## [PROBLEM TO WORK ON]
Please write out all the data that follows exactly, without the pictures.

Extracted data entries:
===

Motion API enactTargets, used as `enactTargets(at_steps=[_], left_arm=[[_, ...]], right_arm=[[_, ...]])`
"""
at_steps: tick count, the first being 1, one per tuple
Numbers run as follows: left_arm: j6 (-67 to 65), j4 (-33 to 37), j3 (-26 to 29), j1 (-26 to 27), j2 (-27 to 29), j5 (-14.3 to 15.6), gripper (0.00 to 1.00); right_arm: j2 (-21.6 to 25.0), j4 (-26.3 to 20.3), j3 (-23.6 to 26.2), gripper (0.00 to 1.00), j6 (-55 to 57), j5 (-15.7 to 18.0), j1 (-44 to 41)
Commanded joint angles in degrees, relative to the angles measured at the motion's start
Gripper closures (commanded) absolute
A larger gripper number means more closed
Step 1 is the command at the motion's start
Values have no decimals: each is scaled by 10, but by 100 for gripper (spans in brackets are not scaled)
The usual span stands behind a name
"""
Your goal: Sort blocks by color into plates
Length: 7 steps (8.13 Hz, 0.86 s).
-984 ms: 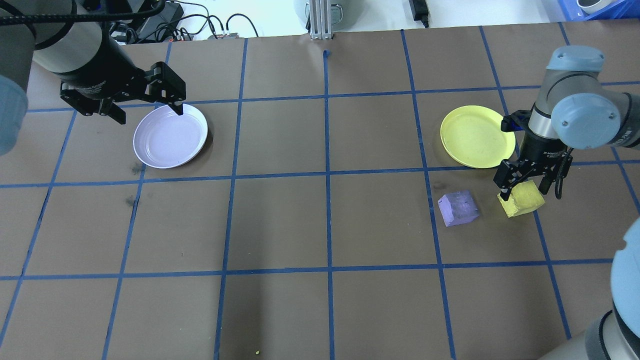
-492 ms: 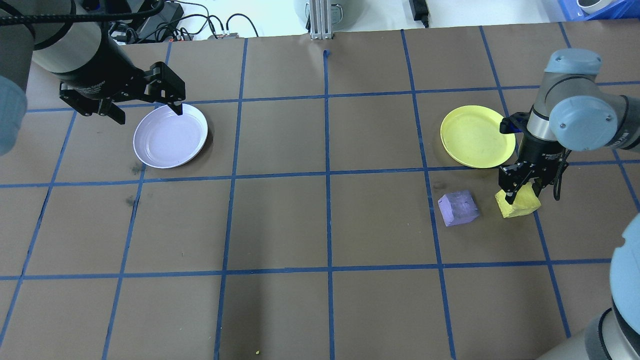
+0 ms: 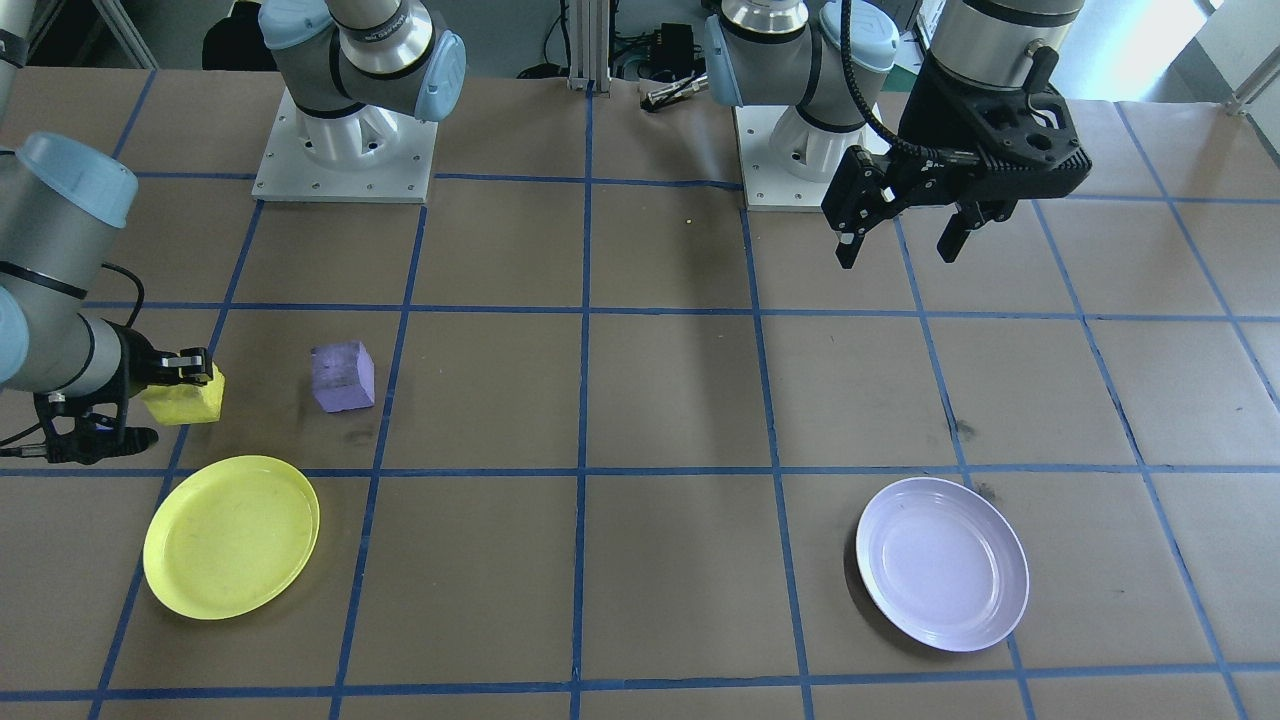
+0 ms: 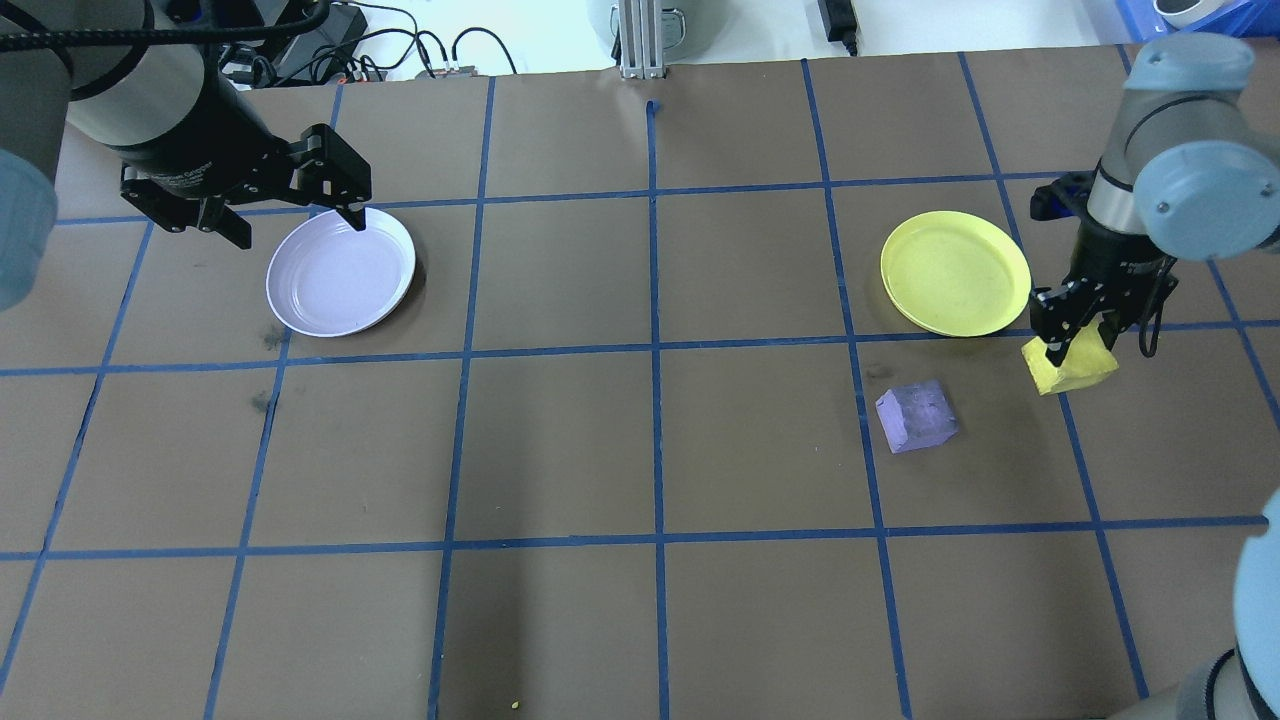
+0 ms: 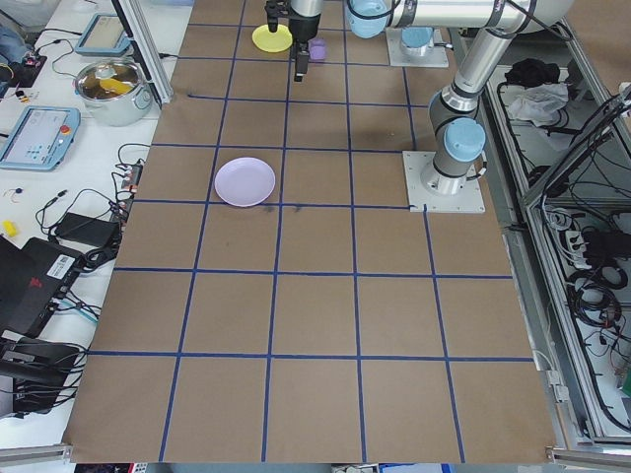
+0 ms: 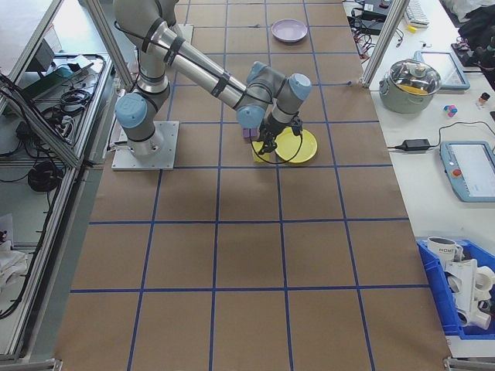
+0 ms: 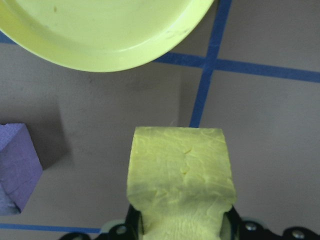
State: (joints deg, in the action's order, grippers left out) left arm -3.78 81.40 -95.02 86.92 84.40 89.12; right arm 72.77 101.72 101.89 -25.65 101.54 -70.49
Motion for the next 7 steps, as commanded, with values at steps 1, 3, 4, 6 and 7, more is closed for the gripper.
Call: enactTargets(at_steps=[1,3,4,6,7], left_arm=[[0,1,0,0,-3,-1,0],[0,0,-1,0,-4,-2,0],[-1,1,-1,0,-5,-1,0],[-2,1,-1,0,-6,-2,0],[-2,1,-1,0,-6,-1,0]], right_arm=[[24,-21,-65,100,3,-9,-3],[16,-13,-71,100,6,-63,-7],[14,-7,-71,100,11,-84,-14],[-2,32,-71,100,19,-88,-21],[-17,49,-71,100,19,-90,-23]])
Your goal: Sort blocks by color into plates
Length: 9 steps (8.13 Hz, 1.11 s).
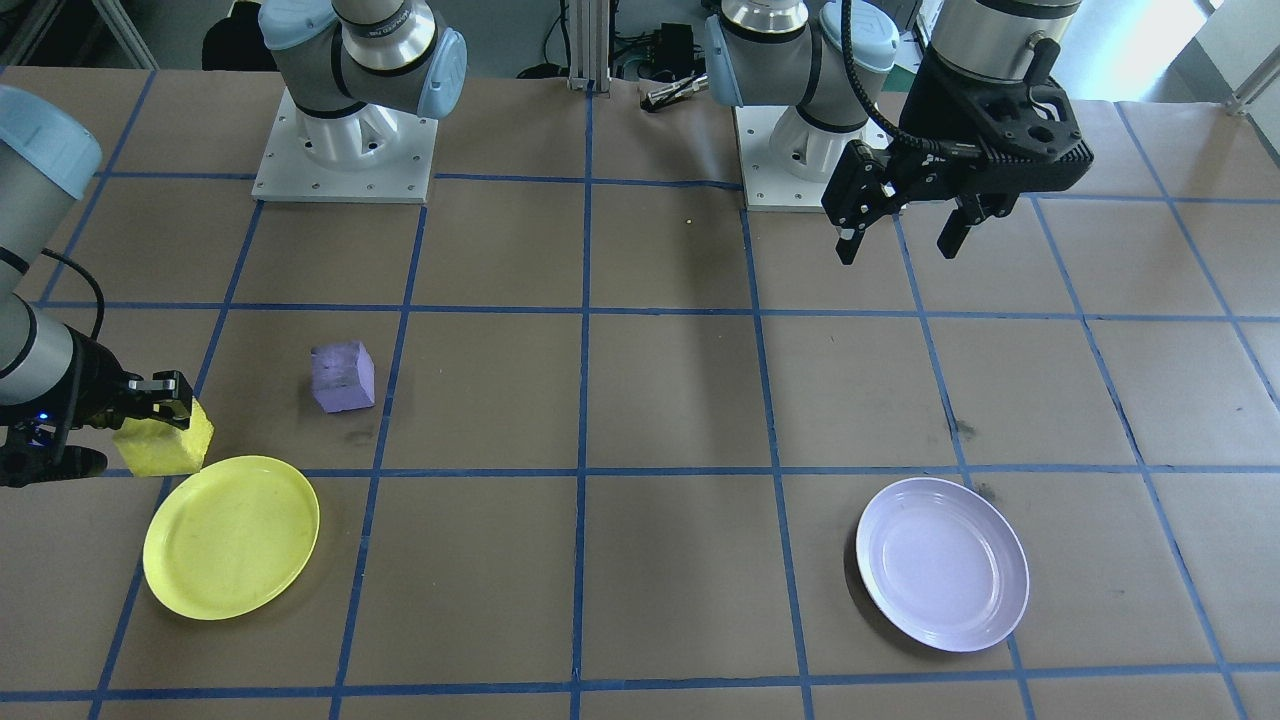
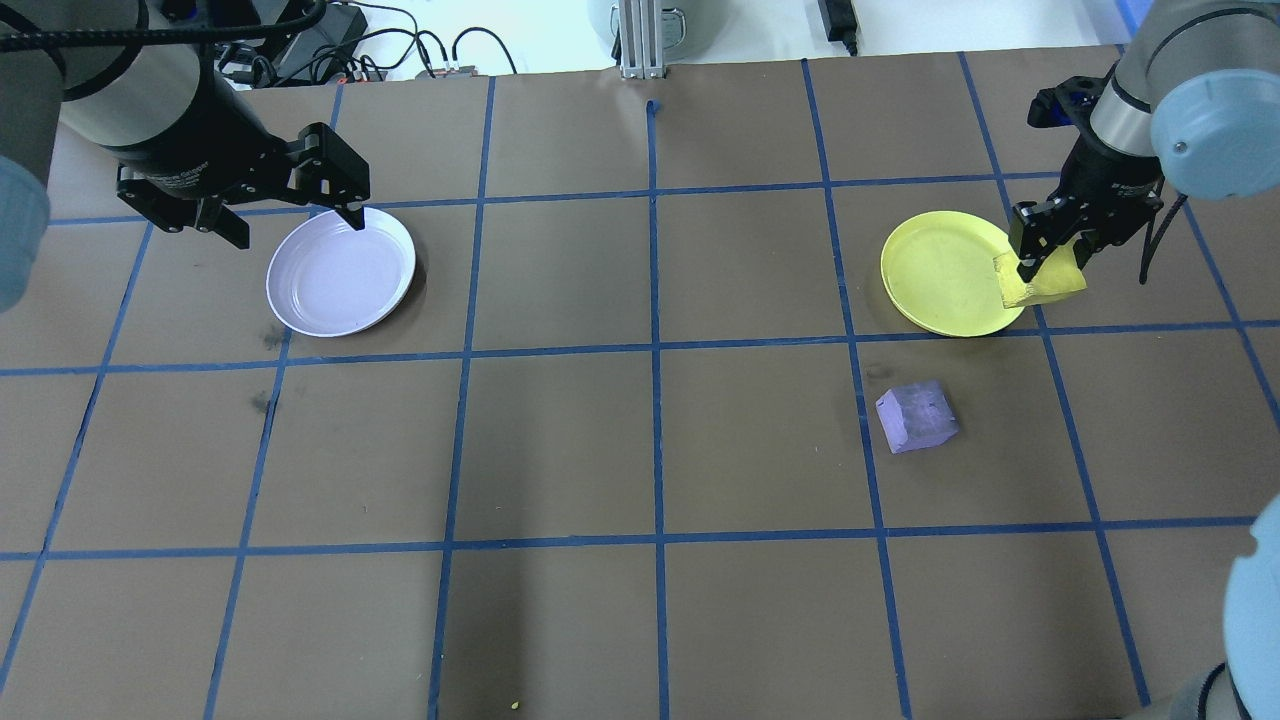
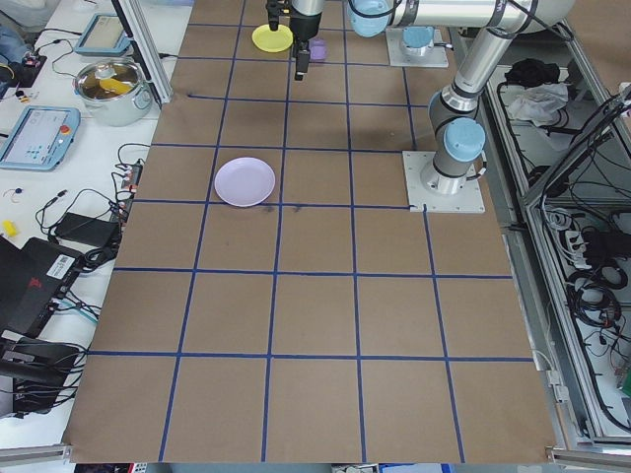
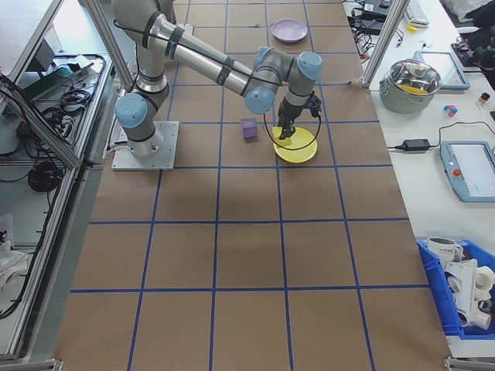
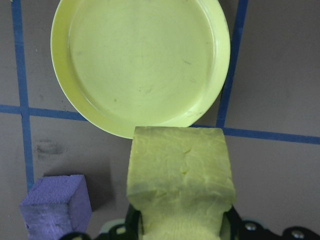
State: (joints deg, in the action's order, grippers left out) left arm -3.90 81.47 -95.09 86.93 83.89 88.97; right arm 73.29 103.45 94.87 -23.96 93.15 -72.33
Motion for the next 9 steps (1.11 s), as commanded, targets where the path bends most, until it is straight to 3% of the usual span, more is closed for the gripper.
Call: enactTargets(at_steps=[1,4,5,6,7,9], left_arm=[[-1,0,0,0,0,1,0],[-1,0,0,0,0,0,0],[-1,0,-1,0,0,0,0],[-1,0,0,0,0,1,0],[-1,0,0,0,1,1,0],[-1,0,0,0,0,1,0]], right_arm=[[-35,56,-2,100,2,-6,-14],[-81,67,-41,100,7,-6,-41],[-97,68,-43,78,6,-5,-41],[-112,69,-43,16,7,-2,-41],[-106,62,-43,0,7,4,-41],[-88,43,-44,0,7,4,-41]])
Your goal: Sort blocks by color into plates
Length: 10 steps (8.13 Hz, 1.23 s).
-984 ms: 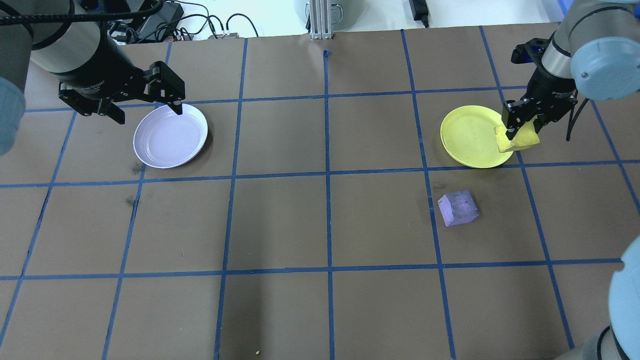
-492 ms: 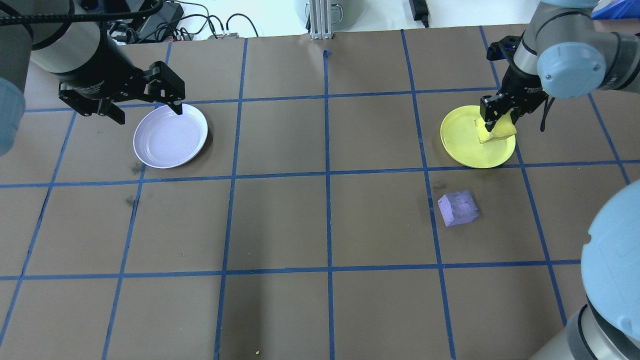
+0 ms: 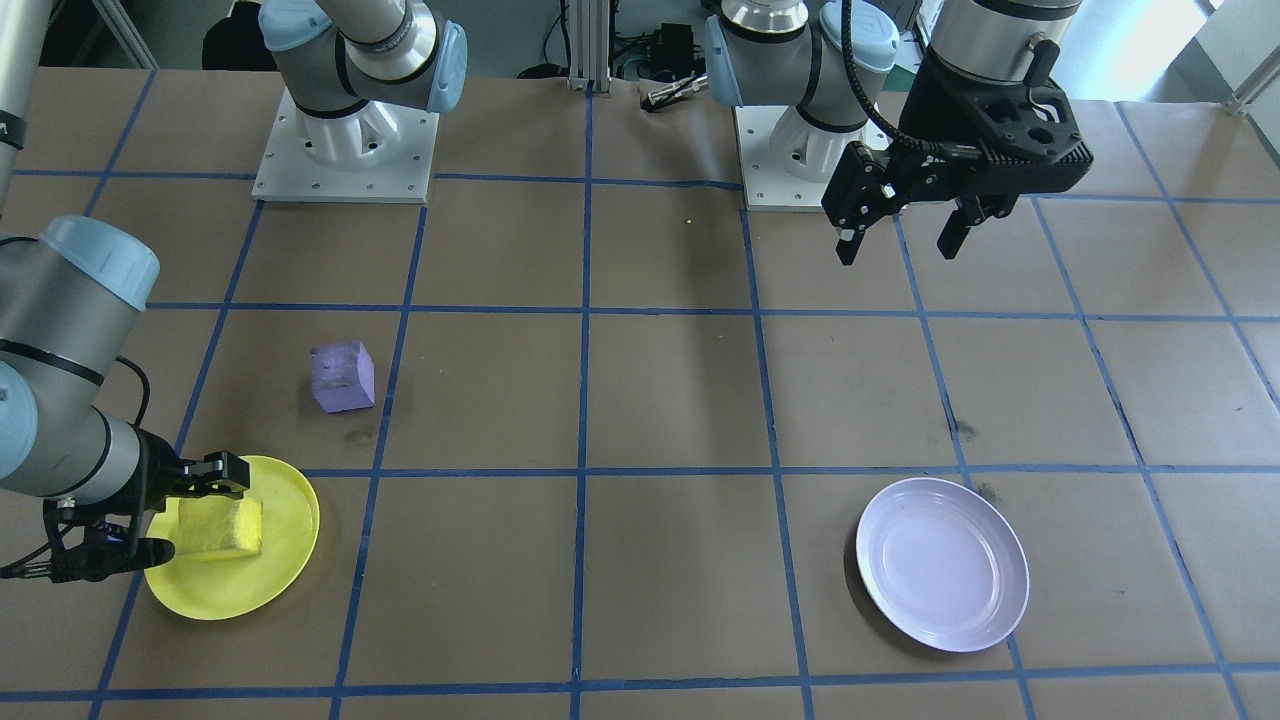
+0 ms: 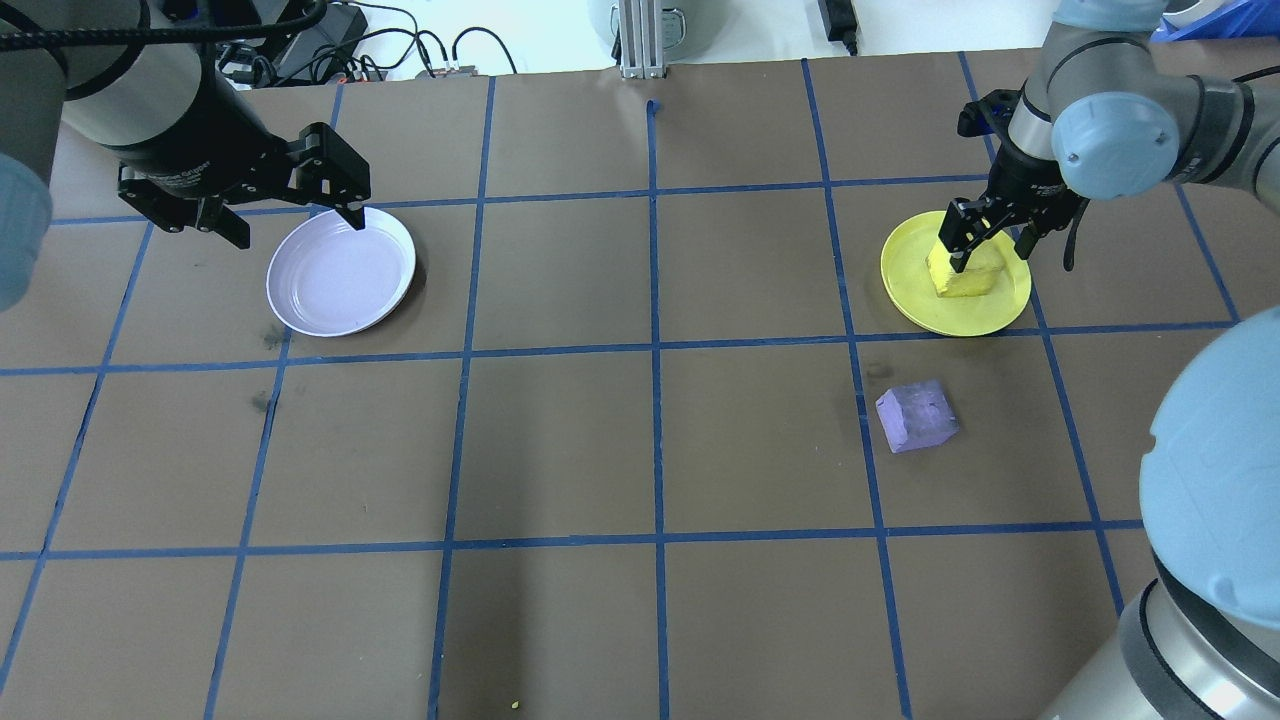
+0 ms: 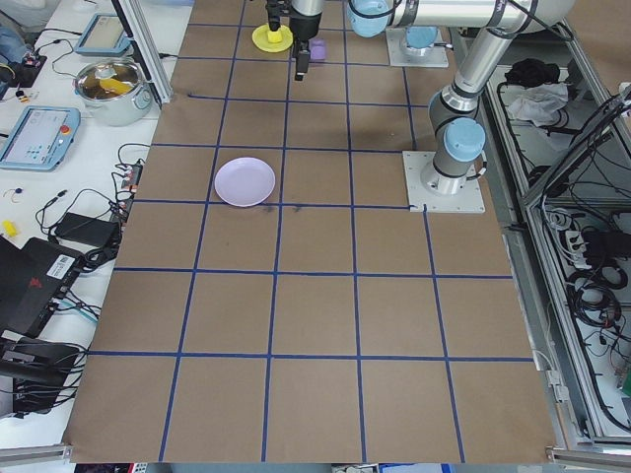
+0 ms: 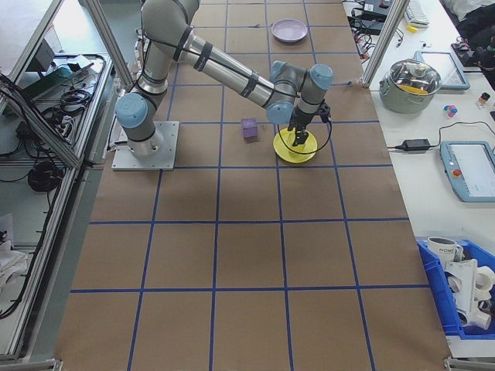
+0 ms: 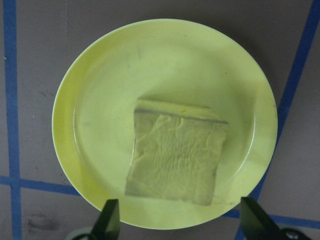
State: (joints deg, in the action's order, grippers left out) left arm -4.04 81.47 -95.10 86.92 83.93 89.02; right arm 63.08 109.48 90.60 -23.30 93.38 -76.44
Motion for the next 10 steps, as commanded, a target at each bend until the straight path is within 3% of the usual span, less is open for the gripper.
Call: enactTargets(at_steps=[1,3,5,7,10], left_arm=[[0,0,0,0,-1,0,0],[0,0,0,0,0,0,0],[0,0,0,0,0,0,0],[-1,0,0,0,1,0,0],[-1,0,0,0,4,1,0]], right_arm=[[35,-36,-2,0,0,0,-1],[90,-119,7,0,22,-7,-11],[114,-175,25,0,67,-9,-28],[114,-174,68,0,78,-25,-46],[121,-132,134,0,91,-39,-53]])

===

## [ANSWER AREA]
Motion API enactTargets, used as `enactTargets(at_steps=[_], left_arm=[[_, ...]], right_arm=[[_, ...]])`
"""
at_steps: tick count, the first being 1, one per tuple
Numbers run as follows: left_arm: j6 (-67 to 65), j4 (-33 to 37), j3 (-26 to 29), j1 (-26 to 27), j2 (-27 to 29), j5 (-14.3 to 15.6), gripper (0.00 to 1.00); right_arm: j2 (-21.6 to 25.0), j4 (-26.3 to 20.3), j3 (-23.6 to 26.2), gripper (0.00 to 1.00), j6 (-55 to 57), j5 (-15.7 to 18.0), j1 (-44 to 41)
Commanded joint angles in degrees, relative to the angles measured at the motion's start
Gripper closures (commanded) absolute
A larger gripper number means more closed
Step 1 is the command at the motion's start
Values have no decimals: each is scaled by 10, but by 100 for gripper (spans in brackets are not scaled)
The usual span stands behind a name
"""
Your goal: Sort blocks by color into plates
Length: 7 steps (8.13 Hz, 0.86 s).
-984 ms: 
-492 ms: 
+0 ms: 
+0 ms: 
+0 ms: 
+0 ms: 
+0 ms: 
State: (joints deg, in the action's order, grippers left out) left arm -3.78 81.40 -95.02 86.92 84.40 89.12; right arm 72.77 101.72 101.89 -25.65 101.54 -70.49
Motion for the next 7 steps, as commanded, with values at steps 1, 3, 4, 6 and 7, more is closed for the gripper.
Call: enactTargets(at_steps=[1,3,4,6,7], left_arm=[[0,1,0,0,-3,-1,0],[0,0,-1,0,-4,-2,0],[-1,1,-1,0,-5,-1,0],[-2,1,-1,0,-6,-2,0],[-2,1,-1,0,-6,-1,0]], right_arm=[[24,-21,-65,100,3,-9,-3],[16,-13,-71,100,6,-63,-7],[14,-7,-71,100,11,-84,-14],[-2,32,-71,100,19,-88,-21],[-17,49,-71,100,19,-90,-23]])
Your goal: Sort blocks by color into plates
Length: 9 steps (8.13 Hz, 1.11 s).
State: (joints deg, in the action's order, grippers left out) left arm -3.90 81.47 -95.09 86.93 83.89 88.97; right arm 73.29 103.45 94.87 -23.96 93.15 -72.33
Motion for the next 9 steps (1.11 s), as commanded, targets where the path bends most, until it is straight to 3% of the usual span, more is closed for the gripper.
Call: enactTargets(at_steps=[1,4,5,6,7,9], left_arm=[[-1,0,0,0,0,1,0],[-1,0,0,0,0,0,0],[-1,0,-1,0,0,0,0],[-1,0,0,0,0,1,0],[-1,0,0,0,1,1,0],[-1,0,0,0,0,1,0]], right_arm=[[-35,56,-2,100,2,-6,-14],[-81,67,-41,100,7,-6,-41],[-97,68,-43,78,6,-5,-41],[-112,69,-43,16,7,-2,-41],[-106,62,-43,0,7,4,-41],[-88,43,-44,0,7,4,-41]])
Your goal: Sort blocks by color into plates
Length: 10 steps (8.13 Hz, 1.23 s).
-984 ms: 
-492 ms: 
+0 ms: 
+0 ms: 
+0 ms: 
+0 ms: 
+0 ms: 
State: (joints deg, in the action's order, grippers left out) left arm -4.04 81.47 -95.10 86.92 83.93 89.02; right arm 63.08 109.48 90.60 -23.30 93.38 -76.44
Motion for the next 10 steps, as commanded, a target at each bend until the straight path is within 3% of the usual span, less is open for the gripper.
Call: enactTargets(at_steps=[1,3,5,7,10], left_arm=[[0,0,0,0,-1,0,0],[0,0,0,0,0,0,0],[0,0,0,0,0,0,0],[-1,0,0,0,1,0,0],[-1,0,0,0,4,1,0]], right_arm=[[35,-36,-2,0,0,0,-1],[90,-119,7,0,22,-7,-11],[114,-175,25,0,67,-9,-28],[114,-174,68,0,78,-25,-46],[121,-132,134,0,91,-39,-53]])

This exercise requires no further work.